Mutiny Within/Mutiny Within

アメリカ産メタルバンドが2010年にリリースしたデビューアルバム。

Roadrunner Recordsと契約していた期待の若手バンドであったが、2011年に惜しくも解散。

 

音楽性のベースとなっているのはメロディック・パワーメタルだし大枠はそこから外れないのだが、モダンなメロディック・デスメタルやメタルコア、プログレッシブ・メタル、もちろん王道的なヘヴィメタルから様々な要素を吸収してまとめあげた新世代のエクストリーム・メタルがこのバンドのサウンドと言える。

メロデスとしての要素は実はあまり強くなく、元々はChildren Of Bodomのカバーバンドからスタートしたというバンドの歴史的な部分と、ごく一部にデス声がフューチャーされているといった程度。カバーバンド時代のヴォーカルが脱退したためチェンジしているので、それに合わせた音楽的変化なのかもしれない。

CoBのカバーバンドと聞くとスピードメタル系かと思われるかもしれないが、パワーメタルやメロディック・メタルの要素が明らかに強い。終始一貫して突っ走っているわけではなく、走る部分と落とす部分(ブレイクダウンやモッシュパートのことではない)の起伏をキッチリと盛り込んだ展開が楽曲の特色。

方向性としては同じアメリカ出身のVanisherに限りなく近い。Vanisherもメタルコアバンドと思われているが、リズム系の作りもメタルコアではないし、モッシュパートやブレイクダウンがあるわけでもない。そういう意味ではこのバンドも同じで、ハードコア/メタルコアに由来する要素は全くないと言ってもいい。
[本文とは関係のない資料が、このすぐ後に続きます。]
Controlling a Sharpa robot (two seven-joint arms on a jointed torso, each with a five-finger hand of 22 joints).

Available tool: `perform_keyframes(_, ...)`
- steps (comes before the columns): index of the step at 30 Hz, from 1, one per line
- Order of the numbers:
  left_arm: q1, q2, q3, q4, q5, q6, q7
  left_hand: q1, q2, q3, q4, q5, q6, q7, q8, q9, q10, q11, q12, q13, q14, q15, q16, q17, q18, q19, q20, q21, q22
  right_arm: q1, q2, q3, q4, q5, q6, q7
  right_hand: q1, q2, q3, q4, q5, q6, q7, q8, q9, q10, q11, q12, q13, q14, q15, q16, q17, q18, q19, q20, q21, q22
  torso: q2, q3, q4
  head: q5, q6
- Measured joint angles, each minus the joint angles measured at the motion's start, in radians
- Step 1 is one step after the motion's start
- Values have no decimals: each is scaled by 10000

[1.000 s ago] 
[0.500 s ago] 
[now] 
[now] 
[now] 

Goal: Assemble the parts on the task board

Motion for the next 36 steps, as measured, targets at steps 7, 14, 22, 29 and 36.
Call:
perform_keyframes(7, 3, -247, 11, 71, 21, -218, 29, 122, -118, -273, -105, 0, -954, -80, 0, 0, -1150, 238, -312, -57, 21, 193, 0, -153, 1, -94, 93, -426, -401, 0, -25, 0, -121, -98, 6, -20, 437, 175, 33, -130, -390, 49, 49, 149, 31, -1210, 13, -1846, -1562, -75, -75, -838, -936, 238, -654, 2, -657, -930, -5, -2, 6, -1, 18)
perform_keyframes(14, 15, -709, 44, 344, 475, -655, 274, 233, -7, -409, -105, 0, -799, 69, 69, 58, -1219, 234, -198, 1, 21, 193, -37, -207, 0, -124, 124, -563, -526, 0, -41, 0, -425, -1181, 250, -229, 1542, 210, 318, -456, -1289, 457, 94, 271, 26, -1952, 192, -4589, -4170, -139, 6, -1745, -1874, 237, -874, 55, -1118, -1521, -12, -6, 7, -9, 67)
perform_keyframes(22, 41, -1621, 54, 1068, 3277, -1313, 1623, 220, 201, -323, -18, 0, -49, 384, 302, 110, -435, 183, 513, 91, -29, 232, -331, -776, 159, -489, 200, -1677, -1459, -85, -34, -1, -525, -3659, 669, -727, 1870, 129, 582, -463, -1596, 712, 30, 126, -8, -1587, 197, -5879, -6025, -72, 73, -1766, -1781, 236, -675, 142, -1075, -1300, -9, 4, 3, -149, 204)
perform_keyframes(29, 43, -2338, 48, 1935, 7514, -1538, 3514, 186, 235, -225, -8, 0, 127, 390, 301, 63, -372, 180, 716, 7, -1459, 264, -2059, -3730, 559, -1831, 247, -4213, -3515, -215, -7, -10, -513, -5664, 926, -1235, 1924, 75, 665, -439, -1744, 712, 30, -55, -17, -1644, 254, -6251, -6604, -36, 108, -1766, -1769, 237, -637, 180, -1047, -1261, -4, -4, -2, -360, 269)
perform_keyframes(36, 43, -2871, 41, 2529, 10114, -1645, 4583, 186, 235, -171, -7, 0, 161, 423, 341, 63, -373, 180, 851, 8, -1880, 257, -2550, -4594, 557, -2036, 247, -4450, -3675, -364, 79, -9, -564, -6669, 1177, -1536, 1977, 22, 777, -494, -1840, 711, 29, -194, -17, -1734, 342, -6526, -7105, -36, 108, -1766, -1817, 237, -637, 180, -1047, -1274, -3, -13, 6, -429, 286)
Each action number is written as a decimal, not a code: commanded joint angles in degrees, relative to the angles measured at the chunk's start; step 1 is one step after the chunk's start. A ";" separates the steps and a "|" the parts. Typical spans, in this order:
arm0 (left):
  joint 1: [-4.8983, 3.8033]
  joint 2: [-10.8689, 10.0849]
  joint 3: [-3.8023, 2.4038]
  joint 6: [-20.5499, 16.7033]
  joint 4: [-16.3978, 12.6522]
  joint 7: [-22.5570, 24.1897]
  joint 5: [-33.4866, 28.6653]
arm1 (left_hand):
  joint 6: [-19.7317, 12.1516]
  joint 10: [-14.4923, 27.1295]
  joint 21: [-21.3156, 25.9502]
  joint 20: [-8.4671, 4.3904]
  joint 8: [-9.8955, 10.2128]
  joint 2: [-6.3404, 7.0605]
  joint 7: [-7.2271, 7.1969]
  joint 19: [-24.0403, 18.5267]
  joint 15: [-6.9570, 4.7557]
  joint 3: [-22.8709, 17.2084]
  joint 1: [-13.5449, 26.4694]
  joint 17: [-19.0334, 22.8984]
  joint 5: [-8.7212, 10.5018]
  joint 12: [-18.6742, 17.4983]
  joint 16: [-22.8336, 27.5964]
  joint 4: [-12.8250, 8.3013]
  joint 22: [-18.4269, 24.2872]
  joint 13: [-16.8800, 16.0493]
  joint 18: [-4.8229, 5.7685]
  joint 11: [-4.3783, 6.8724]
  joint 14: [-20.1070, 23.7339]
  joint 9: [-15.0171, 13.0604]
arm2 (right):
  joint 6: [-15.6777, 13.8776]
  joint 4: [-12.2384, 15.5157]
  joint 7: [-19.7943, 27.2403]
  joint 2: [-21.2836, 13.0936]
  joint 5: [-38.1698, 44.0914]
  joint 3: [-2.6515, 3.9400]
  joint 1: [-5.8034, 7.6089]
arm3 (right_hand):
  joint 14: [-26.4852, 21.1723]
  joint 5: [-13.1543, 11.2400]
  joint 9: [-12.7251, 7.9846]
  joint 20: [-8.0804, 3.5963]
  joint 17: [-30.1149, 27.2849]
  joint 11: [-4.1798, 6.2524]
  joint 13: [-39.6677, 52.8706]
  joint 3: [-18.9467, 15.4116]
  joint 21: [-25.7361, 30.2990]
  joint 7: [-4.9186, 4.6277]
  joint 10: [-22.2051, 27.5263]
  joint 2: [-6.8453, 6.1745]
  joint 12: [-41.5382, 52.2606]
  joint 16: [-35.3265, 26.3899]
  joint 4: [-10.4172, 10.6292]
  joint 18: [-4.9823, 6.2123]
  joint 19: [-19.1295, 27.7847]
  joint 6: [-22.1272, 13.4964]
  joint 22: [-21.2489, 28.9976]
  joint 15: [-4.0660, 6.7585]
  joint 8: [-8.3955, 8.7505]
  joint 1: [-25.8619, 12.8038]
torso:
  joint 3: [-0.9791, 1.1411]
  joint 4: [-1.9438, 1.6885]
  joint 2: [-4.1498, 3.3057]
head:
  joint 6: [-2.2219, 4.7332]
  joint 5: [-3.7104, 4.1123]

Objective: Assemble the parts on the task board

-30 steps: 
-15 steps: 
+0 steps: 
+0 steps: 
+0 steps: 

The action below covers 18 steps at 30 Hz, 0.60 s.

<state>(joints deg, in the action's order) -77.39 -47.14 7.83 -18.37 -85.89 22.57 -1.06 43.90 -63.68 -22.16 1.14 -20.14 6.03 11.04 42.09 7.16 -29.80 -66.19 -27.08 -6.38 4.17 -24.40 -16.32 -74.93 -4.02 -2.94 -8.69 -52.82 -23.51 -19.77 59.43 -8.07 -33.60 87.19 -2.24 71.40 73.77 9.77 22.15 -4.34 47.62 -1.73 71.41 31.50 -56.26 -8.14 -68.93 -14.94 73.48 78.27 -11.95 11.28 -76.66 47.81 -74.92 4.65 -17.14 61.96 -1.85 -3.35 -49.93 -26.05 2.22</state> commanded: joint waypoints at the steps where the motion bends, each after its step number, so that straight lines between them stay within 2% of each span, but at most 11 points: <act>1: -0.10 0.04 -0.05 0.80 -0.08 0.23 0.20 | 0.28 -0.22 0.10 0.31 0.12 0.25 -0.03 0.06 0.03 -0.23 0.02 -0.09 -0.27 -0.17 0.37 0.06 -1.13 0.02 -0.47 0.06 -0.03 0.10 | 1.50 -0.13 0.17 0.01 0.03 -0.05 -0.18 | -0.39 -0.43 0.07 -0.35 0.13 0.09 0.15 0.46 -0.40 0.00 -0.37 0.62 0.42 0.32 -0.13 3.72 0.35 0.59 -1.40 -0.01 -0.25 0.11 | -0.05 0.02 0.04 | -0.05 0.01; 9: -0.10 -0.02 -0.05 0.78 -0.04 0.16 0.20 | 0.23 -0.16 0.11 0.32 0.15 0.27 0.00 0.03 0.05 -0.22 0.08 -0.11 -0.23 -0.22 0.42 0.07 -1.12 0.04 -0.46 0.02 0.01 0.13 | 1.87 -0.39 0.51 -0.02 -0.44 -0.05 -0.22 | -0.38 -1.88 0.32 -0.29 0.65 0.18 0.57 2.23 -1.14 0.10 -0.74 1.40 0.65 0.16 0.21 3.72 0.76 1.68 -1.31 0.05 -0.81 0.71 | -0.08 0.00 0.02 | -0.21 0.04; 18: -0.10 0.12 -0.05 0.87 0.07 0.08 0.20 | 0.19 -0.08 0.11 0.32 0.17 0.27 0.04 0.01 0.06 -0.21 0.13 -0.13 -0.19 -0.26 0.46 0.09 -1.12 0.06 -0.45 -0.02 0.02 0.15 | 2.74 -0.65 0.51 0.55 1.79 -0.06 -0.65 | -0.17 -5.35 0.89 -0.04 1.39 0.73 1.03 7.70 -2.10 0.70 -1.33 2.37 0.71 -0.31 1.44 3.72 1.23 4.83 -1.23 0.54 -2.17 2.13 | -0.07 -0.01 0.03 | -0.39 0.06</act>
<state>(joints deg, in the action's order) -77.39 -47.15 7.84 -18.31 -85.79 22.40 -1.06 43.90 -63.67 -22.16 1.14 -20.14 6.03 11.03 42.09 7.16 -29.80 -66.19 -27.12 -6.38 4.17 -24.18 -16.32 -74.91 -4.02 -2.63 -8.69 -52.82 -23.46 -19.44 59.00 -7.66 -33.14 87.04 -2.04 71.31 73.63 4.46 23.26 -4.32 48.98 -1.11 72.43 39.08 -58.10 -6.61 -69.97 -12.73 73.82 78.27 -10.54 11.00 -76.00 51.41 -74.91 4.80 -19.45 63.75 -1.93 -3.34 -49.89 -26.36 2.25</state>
ギターはレコーディング中に急遽ツイン編成になったわりにはリフも多彩だしリードのメロディやソロもテクニカルで流麗なフレーズが連発。メロディは叙情的、あるいはメランコリックといった"クサい系"。

シンセは基本的にシンフォニックで統一してそれがバンドサウンドを効果的に盛り上げており、通常は後方に引いたアレンジながら時折絶妙のタイミングで前面に現れるのはセンスの良さが現れていると思う。

 

Awake

バンドのアグレッシブな面がよく現れた楽曲で、ブラストを織り交ぜたイントロからスタートしてデス声もこのアルバム中ではかなり多めにフューチャーされている。基本ミドルハイのテンポでヘヴィな楽曲だが、ところどころ疾走しているので単調さは感じない。中盤過ぎには長めのギターソロも投入されている。

 

Oblivion

ドラマチックな展開をもった楽曲で、アルバム中で一番好きだな。

ギターが常にピロピロと気持ちよく弾きまくってるのが微笑ましいが、所々で前面に現れるシンフォニックなシンセの活躍度も聞き逃せないポイント。サビのメロディがメランコリックなのがいいんだよなぁ。

どうでもいいことだが、"Oblivion"というタイトルの曲には良曲が多いな。

 

Reflections

ヘヴィなパートとファストなパートが前半を占めて、中盤からはスローなパートも織り交ぜながらドラマチックに展開していくのがいいね。一番疾走するパートがサビだというのが一番好きなポイントかな。

 

アルバム全曲、良曲揃いというのが新人とは思えない。それも、どの曲もしっかりと個性を主張していて似ている曲が皆無というのも凄い。デビューアルバムのレベルが高すぎて、この後が続かなかった…なんていうのが解散の原因なんじゃないか? とか勘ぐってしまいそうなほどの完成度をもった傑作盤だと思う。

ヨーロピアン・パワーメタルファンにこそ聴いてもらいたい作品。

Vanisherの方が知名度は低いが、好きならマストだと思う。